REPUBLIKA.CO.ID, BEIRUT -- Sebuah pesawat tempur militer Suriah meratakan bangunan tiga lantai, kelompok oposisi meledakkan bom mobil mematikan, kedua pihak pun bertransaksi senjata di beberapa titik di dalam negeri. Seluruh insiden tersebut terjadi Sabtu (27/10), sehari usai diterapkannya genjatan senjata.
Genjatan senjata yang diusulkan duta PBB untuk Suriah, Lakhdar Brahimi menunjukkan kegagalan. Genjatan yang seharusnya dihelat empat hari sejak Idul Adha tersebut rombak di hari kedua.
Brahimi dianggap gagal mendapat komitmen baik dari pihak rezim Suriah maupun oposisi untuk memberikan komitmen genjatan senjata. Aktivis oposisi mengatakan, genjatan senjata nampak berjalan di jam-jam pertama waktu genjatan di hari Jumat (26/10).
Namun, menjelang pergantian hari, menurutnya, 151 orang tewas akibat bom dan tembakan. Jumlah tersebut memang menjadi rata-rata korban harian di Suriah. Artinya, genjatan senjata tak berfungsi sama sekali. "Genjatan senjata yang didukung PBB compang-camping pada hari kedua," ujarnya.
Pada Sabtu, serangan udara militer Assad mengakhiri genjatan senjata tersebut. Sebuah bangunan tiga lantai di pinggiran Arbeen, Damaskus, menjadi puing akibat serangan. Menurut Observatorium HAM, delapan orang tewas dalam serangan tersebut.
Kemudian di timur Kota Deir El-Zour, oposisi membalas serangan dengan meledakkasn sebuah bom mobil di dekat kamp polisi militer. Tembakan juga diarahkan ke arah kamp tersebut. Observatorium HAM mencatat delapan orang tewas dan terjadi kerusakan berat.
Namun, menurut media Suriah, tak ada korban dalam serangan tersebut. Pertempuran masih dilanjutkan dengan serangan ke arah oposisi oleh angkatan udara militer. Keduanya berebut menguasai jalan utama penghubung antara ibu kota Damaskus dan kota terbesar Suriah, Aleppo.
Pertempuran tersebut menyusul direbutnya Kota Maaret Al-Numan oleh pihak oposisi pada awal Bulan Oktober.
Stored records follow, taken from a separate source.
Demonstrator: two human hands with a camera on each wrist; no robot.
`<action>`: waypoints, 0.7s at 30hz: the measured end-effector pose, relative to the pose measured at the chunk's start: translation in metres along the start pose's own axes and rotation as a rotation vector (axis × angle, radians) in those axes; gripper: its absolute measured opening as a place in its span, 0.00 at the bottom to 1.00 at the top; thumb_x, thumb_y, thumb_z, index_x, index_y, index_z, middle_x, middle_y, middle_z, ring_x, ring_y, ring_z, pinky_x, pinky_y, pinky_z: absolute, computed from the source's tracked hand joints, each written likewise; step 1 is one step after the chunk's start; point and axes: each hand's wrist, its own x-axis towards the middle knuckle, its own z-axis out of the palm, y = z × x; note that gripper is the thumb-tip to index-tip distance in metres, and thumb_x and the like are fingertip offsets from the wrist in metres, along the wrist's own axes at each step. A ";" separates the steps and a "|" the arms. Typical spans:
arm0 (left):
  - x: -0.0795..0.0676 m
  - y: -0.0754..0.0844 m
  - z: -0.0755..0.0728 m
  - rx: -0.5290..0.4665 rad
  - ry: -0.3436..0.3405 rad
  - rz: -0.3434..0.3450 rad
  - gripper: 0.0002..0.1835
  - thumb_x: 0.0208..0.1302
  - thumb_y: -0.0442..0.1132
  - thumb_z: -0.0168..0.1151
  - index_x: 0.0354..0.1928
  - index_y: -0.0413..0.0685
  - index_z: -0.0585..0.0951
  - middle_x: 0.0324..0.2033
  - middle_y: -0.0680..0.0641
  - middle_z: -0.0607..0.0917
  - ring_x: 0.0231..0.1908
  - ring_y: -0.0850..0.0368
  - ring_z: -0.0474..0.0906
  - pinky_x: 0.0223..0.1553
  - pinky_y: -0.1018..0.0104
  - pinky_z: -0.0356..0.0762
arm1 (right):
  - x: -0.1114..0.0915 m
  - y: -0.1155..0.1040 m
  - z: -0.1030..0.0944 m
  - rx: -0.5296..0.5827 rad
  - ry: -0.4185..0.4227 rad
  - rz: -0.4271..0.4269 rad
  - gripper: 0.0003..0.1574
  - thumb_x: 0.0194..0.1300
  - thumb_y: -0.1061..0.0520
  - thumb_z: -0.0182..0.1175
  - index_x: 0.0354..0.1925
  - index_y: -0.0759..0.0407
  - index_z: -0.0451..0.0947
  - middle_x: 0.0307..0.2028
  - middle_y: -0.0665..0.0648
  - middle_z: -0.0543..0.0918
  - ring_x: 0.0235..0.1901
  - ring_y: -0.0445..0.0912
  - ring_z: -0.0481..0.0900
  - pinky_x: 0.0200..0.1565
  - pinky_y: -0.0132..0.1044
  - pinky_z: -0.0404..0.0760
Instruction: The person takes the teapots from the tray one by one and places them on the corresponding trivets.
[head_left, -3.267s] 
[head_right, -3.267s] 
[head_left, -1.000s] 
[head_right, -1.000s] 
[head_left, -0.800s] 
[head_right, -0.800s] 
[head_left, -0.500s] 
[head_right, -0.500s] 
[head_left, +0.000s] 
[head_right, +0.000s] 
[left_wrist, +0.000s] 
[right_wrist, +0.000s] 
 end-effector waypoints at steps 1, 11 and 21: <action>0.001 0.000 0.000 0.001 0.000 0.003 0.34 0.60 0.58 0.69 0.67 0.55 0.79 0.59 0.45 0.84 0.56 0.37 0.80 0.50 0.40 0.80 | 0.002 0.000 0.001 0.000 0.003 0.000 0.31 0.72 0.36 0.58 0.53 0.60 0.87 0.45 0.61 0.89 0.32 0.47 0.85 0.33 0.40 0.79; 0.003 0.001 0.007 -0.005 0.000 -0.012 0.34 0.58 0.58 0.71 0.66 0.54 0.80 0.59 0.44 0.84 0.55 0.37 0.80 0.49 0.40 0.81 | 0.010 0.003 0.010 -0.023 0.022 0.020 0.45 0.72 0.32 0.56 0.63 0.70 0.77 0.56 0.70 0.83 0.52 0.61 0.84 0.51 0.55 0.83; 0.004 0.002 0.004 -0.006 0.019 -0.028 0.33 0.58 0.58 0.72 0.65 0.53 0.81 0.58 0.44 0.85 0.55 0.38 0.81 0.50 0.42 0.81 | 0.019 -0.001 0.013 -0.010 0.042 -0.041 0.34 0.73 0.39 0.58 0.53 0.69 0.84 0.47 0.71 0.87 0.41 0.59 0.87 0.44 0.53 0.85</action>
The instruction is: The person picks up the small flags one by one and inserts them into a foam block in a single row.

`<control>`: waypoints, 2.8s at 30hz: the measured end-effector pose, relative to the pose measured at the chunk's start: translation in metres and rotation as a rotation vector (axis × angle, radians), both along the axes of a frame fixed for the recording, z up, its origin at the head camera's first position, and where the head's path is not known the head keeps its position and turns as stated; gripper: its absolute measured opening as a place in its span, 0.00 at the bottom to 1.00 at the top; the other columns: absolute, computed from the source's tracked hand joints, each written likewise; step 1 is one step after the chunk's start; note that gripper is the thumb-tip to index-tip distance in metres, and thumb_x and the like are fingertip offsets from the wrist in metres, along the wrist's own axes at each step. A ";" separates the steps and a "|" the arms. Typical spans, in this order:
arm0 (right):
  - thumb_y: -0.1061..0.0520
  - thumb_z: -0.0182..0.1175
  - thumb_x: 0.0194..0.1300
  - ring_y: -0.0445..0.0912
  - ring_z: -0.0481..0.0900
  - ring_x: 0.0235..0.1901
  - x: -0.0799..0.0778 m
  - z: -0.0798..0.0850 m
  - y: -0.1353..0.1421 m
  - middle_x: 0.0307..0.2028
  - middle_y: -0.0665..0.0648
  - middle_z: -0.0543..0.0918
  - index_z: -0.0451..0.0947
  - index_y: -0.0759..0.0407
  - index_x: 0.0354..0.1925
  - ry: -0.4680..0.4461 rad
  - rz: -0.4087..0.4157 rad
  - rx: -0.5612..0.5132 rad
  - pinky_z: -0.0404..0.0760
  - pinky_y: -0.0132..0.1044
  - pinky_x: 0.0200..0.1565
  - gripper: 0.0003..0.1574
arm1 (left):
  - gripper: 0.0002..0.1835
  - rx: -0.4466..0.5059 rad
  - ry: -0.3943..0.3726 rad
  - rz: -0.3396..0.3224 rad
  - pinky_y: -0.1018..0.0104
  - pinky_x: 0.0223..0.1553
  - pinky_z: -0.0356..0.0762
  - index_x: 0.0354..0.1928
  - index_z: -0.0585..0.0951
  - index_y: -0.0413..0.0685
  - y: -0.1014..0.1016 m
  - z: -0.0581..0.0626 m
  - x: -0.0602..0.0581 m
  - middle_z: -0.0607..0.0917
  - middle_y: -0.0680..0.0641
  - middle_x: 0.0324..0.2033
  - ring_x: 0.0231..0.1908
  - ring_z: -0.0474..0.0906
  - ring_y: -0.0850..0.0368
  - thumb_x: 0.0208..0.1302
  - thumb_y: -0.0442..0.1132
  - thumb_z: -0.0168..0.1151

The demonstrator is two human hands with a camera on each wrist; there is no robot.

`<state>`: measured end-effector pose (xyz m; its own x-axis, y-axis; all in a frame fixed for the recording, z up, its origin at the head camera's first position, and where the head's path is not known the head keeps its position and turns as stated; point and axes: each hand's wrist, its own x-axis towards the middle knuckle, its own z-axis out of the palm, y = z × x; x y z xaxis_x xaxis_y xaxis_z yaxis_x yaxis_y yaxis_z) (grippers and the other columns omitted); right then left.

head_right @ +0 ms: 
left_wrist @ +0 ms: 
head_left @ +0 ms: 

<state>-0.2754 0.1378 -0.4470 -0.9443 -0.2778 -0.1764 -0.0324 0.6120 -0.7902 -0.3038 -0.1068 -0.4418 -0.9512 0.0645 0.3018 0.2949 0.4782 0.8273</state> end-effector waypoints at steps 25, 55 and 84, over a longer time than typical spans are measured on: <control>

Akibatnya, pangkalan militer di dekat kota tersebut tak dapat memasok senjata ke militer di Aleppo.
Pada Sabtu malam, aktivis mengatakan, 76 orang tewas termasuk 20 diantaranya merupakan tentara militer. Menurut Observatorium HAM, militer rezim menempatkan penempak jitu di beberapa lokasi pertempuran. Sementara pihak pemerintah mengeklaim para gerilyawan oposisi menyerang sejumlah pos militer.
Pakar Militer, Joe Holliday mengatakan, baik rezim maupun oposisi tak memiliki minat untuk menghentikan pertempuran. Apalagi mengingat rute pasokan militer rezim ke Aleppo dan Idlib terganggu akibat oposisi menguasai Kota Maaret Al-Numan.